• Task directions: Check every line below, and copy those that include "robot".

(Items from a data source)
════════

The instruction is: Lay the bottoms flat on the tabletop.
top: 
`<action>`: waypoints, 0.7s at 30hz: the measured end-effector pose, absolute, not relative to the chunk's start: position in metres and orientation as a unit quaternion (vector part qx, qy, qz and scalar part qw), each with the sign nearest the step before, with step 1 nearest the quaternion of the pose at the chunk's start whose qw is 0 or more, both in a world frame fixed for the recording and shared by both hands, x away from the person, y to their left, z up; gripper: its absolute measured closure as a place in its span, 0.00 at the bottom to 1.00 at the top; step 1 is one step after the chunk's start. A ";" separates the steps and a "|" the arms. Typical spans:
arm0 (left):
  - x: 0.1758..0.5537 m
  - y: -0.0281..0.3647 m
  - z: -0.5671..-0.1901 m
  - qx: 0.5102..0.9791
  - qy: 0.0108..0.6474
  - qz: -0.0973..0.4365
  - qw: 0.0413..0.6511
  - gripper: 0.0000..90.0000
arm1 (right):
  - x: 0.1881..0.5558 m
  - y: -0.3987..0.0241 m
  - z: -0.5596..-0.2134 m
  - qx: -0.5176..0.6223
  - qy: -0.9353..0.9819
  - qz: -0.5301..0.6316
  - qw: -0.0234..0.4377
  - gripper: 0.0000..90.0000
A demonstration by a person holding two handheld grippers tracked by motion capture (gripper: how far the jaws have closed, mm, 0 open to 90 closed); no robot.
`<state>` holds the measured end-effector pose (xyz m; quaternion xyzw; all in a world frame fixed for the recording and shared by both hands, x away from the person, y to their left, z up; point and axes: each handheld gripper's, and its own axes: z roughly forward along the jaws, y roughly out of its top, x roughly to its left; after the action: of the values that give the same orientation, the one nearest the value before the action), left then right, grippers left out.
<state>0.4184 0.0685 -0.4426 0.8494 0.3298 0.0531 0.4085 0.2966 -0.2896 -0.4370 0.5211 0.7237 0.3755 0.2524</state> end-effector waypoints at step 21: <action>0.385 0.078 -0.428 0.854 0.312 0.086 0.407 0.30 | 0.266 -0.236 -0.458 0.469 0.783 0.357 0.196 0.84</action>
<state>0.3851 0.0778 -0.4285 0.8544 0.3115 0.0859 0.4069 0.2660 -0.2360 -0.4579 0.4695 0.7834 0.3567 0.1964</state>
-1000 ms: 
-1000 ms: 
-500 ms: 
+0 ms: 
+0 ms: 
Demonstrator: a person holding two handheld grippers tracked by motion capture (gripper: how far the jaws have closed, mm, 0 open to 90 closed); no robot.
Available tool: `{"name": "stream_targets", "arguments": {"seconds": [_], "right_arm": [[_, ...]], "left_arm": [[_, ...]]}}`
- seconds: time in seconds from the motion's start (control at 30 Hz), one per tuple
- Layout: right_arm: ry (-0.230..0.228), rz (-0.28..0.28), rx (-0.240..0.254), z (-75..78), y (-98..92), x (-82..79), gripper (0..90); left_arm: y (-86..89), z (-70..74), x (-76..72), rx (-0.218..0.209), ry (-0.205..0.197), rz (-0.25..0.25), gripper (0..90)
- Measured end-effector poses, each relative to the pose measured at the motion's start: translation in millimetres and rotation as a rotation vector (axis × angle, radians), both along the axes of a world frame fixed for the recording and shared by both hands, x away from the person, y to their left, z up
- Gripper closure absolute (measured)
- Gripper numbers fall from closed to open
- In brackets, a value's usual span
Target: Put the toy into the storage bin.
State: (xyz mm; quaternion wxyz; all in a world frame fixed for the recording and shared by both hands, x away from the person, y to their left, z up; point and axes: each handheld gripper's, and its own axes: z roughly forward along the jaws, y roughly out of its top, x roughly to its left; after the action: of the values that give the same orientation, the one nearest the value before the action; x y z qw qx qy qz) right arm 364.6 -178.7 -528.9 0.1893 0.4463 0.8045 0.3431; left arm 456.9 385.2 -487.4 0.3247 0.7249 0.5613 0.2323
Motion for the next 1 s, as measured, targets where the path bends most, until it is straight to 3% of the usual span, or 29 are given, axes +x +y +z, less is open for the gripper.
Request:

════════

• Completed task:
A demonstration by a person holding two handheld grippers tracked by motion capture (gripper: how far the jaws have closed, mm, 0 open to 90 closed); no robot.
Demonstrator: a person holding two handheld grippers tracked by motion capture (gripper: how far the jaws have closed, mm, 0 open to 90 closed); no robot.

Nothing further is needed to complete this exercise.